Instructions for the task:
The number needed is how many lines in these entries contain "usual"; give it alone.

.....

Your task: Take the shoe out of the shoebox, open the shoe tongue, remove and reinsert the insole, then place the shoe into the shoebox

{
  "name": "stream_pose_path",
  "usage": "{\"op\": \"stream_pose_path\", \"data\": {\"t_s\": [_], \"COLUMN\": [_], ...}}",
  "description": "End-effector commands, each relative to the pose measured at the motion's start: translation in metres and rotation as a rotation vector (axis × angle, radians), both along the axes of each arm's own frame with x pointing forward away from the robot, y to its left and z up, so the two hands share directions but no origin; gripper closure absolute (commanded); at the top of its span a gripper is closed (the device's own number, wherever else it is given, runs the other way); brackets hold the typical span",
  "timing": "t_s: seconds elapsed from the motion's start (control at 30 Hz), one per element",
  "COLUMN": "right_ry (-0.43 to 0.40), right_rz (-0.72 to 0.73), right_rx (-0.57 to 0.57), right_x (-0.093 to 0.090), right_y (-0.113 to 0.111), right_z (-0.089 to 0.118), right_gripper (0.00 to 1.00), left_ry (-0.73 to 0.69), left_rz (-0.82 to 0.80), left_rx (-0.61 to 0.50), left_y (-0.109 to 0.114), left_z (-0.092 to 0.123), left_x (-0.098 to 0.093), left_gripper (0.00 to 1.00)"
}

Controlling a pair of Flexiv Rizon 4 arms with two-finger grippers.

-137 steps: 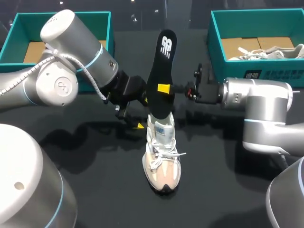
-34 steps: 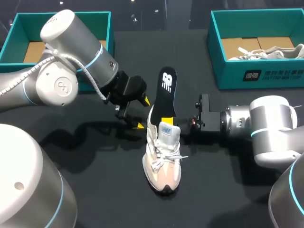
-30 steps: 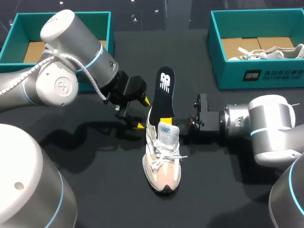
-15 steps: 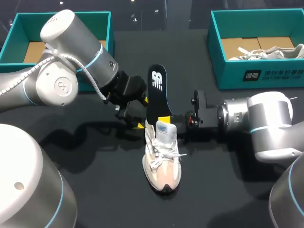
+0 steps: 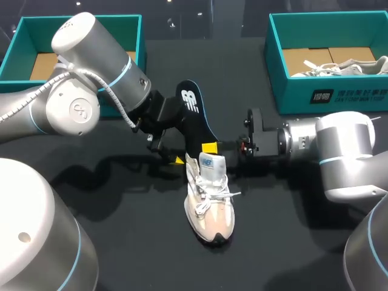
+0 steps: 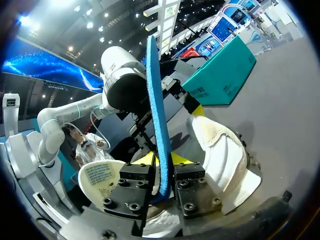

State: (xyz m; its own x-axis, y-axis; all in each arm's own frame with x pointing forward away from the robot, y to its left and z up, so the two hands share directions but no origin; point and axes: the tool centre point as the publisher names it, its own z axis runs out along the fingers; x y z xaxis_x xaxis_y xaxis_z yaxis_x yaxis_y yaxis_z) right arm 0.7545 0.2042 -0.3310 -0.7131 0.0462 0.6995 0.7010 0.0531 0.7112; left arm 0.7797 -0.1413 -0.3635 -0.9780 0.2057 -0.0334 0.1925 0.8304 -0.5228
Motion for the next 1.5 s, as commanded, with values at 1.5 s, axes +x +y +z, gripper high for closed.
{"op": "stream_pose_path", "data": {"t_s": [1.5], "right_ry": [-0.030], "right_rz": [-0.050], "right_rx": [-0.043], "right_x": [-0.005], "right_y": [-0.007], "right_z": [0.004], "right_gripper": [0.68], "left_ry": [-0.002], "left_rz": [-0.001], "left_rx": [0.000], "left_y": [0.001], "left_z": [0.000], "left_x": [-0.001], "left_gripper": [0.00]}}
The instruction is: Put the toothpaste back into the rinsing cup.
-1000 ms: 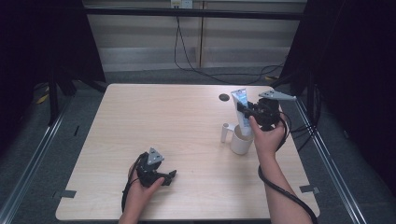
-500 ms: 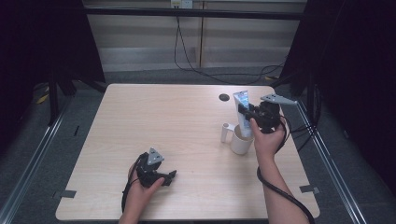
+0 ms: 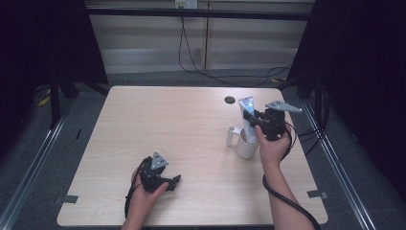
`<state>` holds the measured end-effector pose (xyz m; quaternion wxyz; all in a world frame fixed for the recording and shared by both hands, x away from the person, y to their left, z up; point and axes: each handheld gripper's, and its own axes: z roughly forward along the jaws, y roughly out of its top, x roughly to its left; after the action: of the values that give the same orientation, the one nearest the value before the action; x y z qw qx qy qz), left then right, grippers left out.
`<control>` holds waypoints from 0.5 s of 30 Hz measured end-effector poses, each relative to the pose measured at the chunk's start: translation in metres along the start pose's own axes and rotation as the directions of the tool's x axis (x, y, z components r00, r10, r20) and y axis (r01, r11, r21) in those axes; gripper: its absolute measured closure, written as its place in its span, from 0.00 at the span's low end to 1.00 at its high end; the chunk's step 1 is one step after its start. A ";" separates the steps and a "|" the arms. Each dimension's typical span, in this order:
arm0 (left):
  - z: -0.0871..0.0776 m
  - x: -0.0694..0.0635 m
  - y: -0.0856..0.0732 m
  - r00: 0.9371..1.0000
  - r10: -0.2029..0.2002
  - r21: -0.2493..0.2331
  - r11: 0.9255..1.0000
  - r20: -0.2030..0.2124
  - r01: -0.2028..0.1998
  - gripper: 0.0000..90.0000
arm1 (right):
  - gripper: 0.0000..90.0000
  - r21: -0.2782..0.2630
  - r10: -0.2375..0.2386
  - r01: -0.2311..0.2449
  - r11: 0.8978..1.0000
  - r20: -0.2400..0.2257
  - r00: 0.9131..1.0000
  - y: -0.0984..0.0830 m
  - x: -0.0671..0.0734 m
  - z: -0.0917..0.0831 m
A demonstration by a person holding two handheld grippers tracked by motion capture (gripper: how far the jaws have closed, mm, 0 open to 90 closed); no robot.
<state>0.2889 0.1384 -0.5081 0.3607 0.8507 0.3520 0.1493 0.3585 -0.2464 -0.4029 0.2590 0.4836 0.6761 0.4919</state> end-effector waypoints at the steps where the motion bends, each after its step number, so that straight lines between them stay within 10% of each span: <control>1: 0.000 0.000 0.000 1.000 0.000 0.000 1.000 0.001 0.000 0.18 | 0.75 0.001 0.004 -0.004 1.000 0.000 1.000 -0.001 0.000 0.000; 15: 0.000 -0.001 0.000 1.000 -0.008 -0.006 1.000 0.001 0.008 0.18 | 0.75 -0.007 0.007 -0.007 1.000 0.005 1.000 -0.014 -0.001 -0.003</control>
<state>0.2886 0.1379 -0.5084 0.3642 0.8481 0.3549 0.1486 0.3507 -0.2490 -0.4146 0.2603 0.4863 0.6721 0.4940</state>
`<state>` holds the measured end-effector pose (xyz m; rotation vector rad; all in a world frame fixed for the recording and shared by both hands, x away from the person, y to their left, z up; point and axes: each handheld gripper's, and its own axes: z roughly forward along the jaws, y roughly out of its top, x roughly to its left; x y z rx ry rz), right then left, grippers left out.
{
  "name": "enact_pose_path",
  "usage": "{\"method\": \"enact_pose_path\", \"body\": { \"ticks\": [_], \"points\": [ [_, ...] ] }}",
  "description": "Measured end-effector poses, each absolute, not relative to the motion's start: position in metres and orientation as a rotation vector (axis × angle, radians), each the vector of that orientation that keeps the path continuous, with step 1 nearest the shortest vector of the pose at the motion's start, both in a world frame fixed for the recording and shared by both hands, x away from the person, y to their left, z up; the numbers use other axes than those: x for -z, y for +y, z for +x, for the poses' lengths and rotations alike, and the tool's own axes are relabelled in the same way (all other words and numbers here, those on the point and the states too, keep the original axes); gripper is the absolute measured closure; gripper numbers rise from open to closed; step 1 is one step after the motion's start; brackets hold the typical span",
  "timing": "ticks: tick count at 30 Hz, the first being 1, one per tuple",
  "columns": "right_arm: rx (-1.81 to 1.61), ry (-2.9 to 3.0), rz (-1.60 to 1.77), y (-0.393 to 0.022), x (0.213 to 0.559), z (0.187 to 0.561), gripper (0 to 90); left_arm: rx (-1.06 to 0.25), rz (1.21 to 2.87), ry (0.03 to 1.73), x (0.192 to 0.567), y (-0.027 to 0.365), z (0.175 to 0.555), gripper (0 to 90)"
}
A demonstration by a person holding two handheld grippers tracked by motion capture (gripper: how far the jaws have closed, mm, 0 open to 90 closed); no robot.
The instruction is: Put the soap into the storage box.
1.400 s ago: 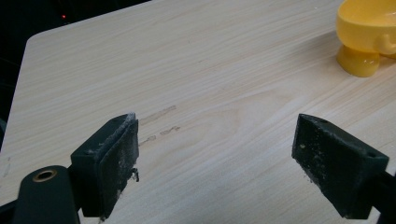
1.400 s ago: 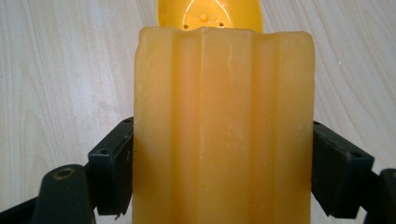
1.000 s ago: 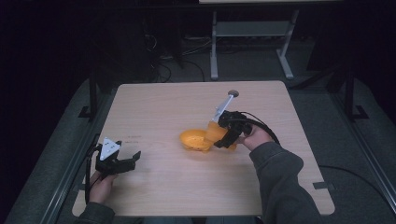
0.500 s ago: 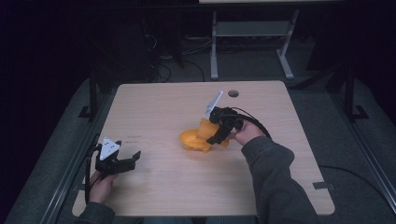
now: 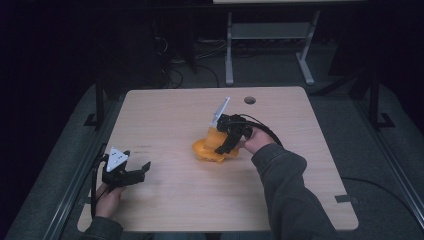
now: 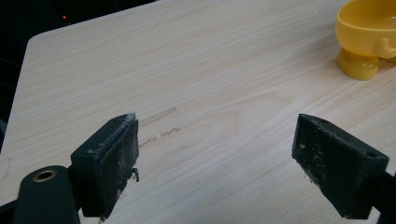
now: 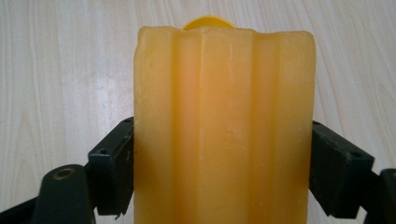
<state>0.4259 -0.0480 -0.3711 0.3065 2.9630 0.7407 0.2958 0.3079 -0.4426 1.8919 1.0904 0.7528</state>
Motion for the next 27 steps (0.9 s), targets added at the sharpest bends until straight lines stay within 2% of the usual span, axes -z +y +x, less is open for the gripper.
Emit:
{"method": "enact_pose_path", "body": {
  "ticks": [27],
  "points": [
    [-0.671,3.031,0.256,-0.013,0.383,0.437,20.3,-0.751,1.886,1.088,0.443,0.308,0.296,14.0]
  ]
}}
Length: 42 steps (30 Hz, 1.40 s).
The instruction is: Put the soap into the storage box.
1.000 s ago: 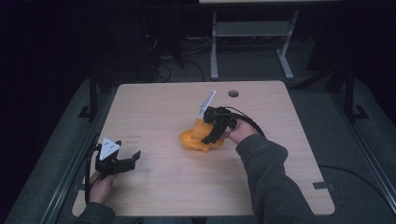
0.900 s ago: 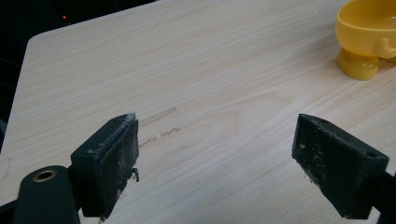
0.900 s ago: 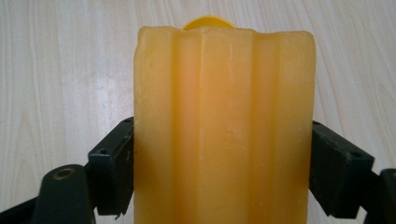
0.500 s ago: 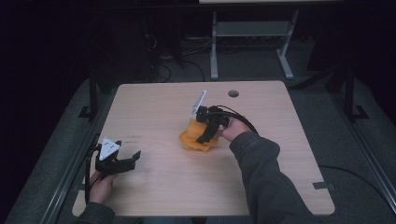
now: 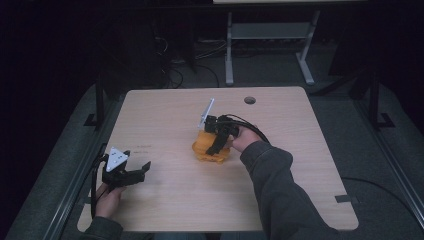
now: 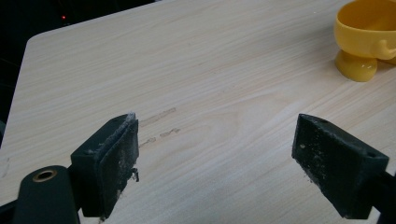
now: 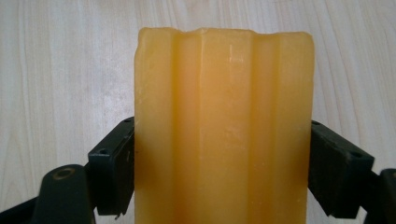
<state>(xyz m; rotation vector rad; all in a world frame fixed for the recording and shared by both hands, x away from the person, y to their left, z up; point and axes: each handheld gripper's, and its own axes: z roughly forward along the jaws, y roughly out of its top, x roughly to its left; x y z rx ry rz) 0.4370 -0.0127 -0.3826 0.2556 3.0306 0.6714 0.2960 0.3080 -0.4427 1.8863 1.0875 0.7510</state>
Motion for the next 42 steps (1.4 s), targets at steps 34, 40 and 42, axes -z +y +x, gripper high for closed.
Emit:
{"method": "enact_pose_path", "body": {
  "ticks": [34,40,42],
  "points": [
    [-0.646,3.021,0.297,-0.0021,0.3903,0.439,19.8,-0.748,1.893,1.086,0.4424,0.3072,0.2959,14.0],
    [-0.647,3.02,0.306,-0.0022,0.3903,0.4389,19.6,-0.747,1.894,1.087,0.4425,0.3071,0.2959,14.0],
    [-0.647,3.019,0.318,-0.0025,0.3899,0.4383,18.8,-0.749,1.893,1.085,0.4425,0.307,0.2959,14.0]
  ]
}}
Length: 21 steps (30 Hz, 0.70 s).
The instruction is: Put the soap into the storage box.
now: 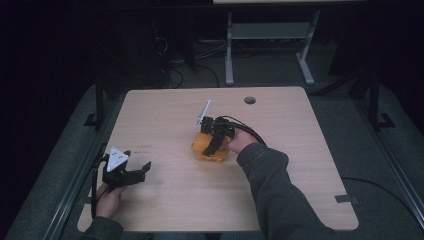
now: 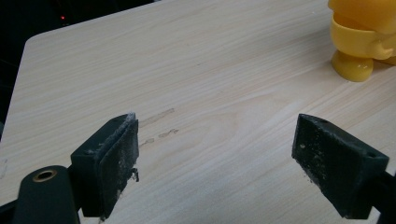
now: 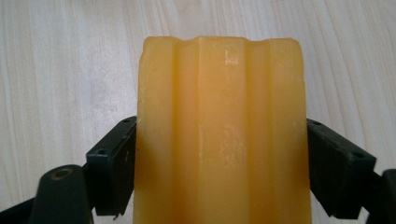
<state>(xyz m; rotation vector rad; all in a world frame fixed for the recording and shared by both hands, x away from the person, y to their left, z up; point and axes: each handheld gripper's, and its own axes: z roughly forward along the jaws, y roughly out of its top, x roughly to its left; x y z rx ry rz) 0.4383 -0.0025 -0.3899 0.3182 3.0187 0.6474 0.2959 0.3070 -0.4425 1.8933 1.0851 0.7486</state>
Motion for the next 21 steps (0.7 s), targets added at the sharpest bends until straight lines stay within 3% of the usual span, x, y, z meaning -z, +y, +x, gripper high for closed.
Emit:
{"method": "enact_pose_path", "body": {
  "ticks": [21],
  "points": [
    [-0.712,2.993,0.382,-0.016,0.386,0.434,16.4,-0.747,1.891,1.086,0.443,0.306,0.296,14.0]
  ]
}}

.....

Written response:
2